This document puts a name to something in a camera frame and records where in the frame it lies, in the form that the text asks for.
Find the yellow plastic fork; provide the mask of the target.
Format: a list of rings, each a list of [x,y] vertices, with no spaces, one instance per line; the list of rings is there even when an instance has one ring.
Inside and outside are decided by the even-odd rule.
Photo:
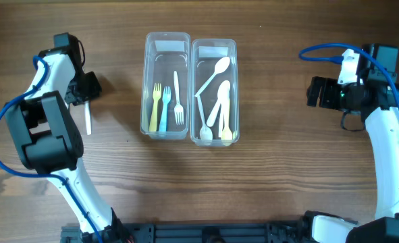
[[[161,95],[162,95],[161,84],[155,83],[153,88],[153,108],[151,112],[151,120],[149,123],[150,132],[157,131],[158,105],[159,105],[159,100],[161,99]]]

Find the white slim plastic spoon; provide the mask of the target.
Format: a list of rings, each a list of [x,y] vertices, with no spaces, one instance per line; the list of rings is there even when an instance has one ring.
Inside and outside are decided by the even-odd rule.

□ □ □ □ □ □ □

**Task to carry out:** Please reproduce exactly, and nothing more, the lines from the one containing "Find the yellow" through the last line of the entries, both included; pictures stay out.

**Your solution:**
Find the yellow plastic fork; provide the mask of the target.
Format: a list of rings, each a list of [x,y] vertices, with no spaces, one instance per line; the list of rings is there even when an instance has one ring.
Inside and outside are decided by the even-odd rule.
Photo:
[[[161,95],[162,95],[161,84],[155,83],[153,88],[153,108],[151,112],[151,120],[149,123],[150,132],[157,131],[158,105],[159,105],[159,100],[161,99]]]

Find the white slim plastic spoon; provide the mask of the target.
Format: a list of rings, each a list of [x,y] vertices, with no spaces, one instance per line; the list of rings is there even when an instance has one ring.
Inside and outside are decided by the even-odd rule.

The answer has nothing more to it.